## Required action
Your answer should be the lines of the data below that contain "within".
____ Given records
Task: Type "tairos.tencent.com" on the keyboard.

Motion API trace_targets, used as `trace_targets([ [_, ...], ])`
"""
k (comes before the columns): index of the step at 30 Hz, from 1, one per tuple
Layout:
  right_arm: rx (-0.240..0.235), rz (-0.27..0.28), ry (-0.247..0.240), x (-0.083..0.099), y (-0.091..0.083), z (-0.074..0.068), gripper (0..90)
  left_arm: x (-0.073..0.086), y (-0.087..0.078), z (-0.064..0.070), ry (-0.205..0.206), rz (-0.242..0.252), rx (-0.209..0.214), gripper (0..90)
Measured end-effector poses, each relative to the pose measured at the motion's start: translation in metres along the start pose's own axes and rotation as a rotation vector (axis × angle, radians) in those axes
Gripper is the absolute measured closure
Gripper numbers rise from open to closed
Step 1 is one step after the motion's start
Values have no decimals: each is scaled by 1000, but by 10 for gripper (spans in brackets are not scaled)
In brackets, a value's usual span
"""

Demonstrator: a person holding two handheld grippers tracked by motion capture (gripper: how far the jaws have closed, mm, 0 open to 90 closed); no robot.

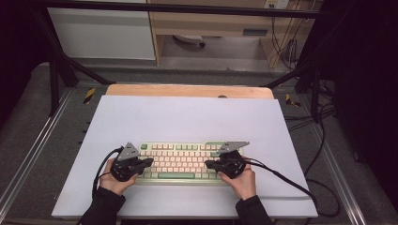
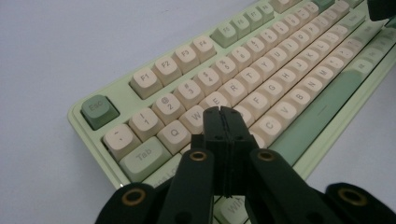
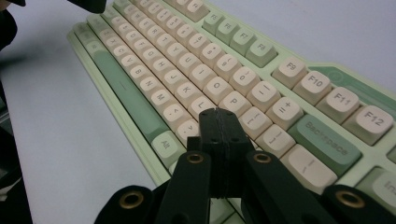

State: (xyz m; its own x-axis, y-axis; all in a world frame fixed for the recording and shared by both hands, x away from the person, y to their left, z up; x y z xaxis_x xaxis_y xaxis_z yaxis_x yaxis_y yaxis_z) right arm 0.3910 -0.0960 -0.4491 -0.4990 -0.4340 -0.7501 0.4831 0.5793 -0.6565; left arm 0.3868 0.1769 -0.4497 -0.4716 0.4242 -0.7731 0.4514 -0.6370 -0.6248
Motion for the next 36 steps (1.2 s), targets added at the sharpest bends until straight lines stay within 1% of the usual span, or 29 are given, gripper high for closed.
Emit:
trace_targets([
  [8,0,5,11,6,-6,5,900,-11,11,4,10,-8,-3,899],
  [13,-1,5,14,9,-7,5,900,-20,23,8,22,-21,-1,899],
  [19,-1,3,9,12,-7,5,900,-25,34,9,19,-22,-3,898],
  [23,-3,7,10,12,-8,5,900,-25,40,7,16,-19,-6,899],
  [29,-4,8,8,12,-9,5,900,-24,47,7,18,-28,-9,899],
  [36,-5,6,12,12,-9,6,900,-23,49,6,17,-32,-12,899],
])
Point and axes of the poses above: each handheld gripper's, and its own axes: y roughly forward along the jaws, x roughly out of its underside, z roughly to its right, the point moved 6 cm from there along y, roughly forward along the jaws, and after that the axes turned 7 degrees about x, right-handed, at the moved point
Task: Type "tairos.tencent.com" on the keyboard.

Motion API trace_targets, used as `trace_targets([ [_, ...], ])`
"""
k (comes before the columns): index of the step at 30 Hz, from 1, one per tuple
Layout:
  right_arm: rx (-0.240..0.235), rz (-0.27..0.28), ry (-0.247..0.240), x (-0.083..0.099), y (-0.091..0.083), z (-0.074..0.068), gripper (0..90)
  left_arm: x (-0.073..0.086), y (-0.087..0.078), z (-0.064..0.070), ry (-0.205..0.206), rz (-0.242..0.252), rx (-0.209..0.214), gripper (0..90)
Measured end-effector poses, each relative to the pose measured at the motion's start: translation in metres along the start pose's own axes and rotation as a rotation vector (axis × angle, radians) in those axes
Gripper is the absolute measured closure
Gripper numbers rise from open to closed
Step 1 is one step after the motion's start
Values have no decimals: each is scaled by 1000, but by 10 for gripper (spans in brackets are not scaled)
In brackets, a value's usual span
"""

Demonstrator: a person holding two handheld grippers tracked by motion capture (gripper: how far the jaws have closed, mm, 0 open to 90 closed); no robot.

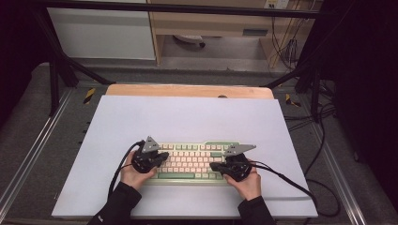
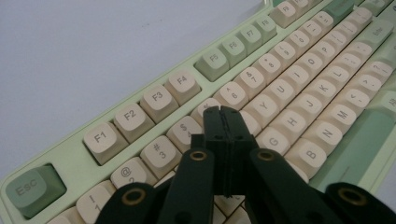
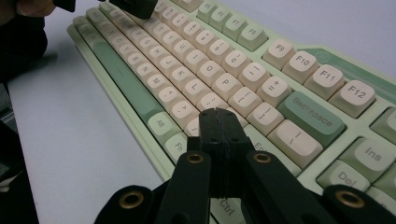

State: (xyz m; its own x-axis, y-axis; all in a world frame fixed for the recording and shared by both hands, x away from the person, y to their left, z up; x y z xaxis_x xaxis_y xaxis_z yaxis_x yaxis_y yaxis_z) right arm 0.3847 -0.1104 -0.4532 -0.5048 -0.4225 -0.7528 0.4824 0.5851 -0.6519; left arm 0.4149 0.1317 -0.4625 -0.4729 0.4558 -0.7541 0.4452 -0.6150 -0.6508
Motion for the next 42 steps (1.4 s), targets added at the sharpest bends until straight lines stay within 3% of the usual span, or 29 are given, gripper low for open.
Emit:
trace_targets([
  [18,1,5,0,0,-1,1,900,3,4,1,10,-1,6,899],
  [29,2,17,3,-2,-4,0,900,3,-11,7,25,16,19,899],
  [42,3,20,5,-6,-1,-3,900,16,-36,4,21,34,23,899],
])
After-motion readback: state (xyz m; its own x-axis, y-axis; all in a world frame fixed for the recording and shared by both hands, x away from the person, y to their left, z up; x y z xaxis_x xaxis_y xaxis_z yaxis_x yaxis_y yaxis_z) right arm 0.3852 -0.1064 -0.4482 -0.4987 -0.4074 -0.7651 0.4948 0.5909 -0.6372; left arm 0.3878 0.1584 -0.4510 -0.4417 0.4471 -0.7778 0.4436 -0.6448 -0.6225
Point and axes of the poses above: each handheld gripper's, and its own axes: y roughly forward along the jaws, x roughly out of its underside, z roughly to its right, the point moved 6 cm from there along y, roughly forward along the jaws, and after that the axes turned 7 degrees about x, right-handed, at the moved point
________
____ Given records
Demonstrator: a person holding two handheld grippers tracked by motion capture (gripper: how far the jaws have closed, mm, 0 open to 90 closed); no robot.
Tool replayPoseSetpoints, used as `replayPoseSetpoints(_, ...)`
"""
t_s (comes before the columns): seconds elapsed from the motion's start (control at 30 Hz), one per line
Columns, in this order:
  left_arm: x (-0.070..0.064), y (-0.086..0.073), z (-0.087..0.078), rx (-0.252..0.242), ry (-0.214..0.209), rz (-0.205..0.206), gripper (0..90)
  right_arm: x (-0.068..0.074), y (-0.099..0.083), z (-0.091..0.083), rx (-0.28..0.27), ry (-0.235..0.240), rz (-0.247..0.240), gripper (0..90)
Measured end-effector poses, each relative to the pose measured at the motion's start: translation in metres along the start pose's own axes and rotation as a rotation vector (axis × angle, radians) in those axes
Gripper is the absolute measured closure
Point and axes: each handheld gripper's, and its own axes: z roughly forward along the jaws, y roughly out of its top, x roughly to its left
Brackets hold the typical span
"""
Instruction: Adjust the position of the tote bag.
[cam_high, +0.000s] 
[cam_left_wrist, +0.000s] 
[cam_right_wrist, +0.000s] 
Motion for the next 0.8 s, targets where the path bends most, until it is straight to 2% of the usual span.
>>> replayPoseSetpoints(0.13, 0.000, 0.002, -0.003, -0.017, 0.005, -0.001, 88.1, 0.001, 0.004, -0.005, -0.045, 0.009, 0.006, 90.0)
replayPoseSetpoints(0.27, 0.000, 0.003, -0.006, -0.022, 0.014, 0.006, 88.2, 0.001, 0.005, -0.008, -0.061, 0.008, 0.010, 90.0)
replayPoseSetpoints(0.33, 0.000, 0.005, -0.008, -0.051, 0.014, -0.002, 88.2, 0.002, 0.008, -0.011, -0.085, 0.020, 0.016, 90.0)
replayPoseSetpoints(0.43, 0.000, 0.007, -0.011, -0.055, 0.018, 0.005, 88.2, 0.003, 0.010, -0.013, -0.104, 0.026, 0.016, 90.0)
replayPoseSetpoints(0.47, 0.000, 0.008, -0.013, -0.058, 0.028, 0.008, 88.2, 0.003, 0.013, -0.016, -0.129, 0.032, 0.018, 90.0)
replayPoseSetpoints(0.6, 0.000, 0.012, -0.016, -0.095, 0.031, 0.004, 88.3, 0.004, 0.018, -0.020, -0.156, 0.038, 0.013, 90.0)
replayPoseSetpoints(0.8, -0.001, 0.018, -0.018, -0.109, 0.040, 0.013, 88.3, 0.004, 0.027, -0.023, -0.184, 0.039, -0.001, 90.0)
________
## Completed task
Motion for the next 36 steps (1.2 s), targets added at the sharpest bends until straight lines stay within 1% of the usual span, or 29 are given, gripper high for closed.
Motion for the next 42 steps (1.4 s), targets added at the sharpest bends until straight lines stay within 3% of the usual span, or 29 are given, gripper low for open.

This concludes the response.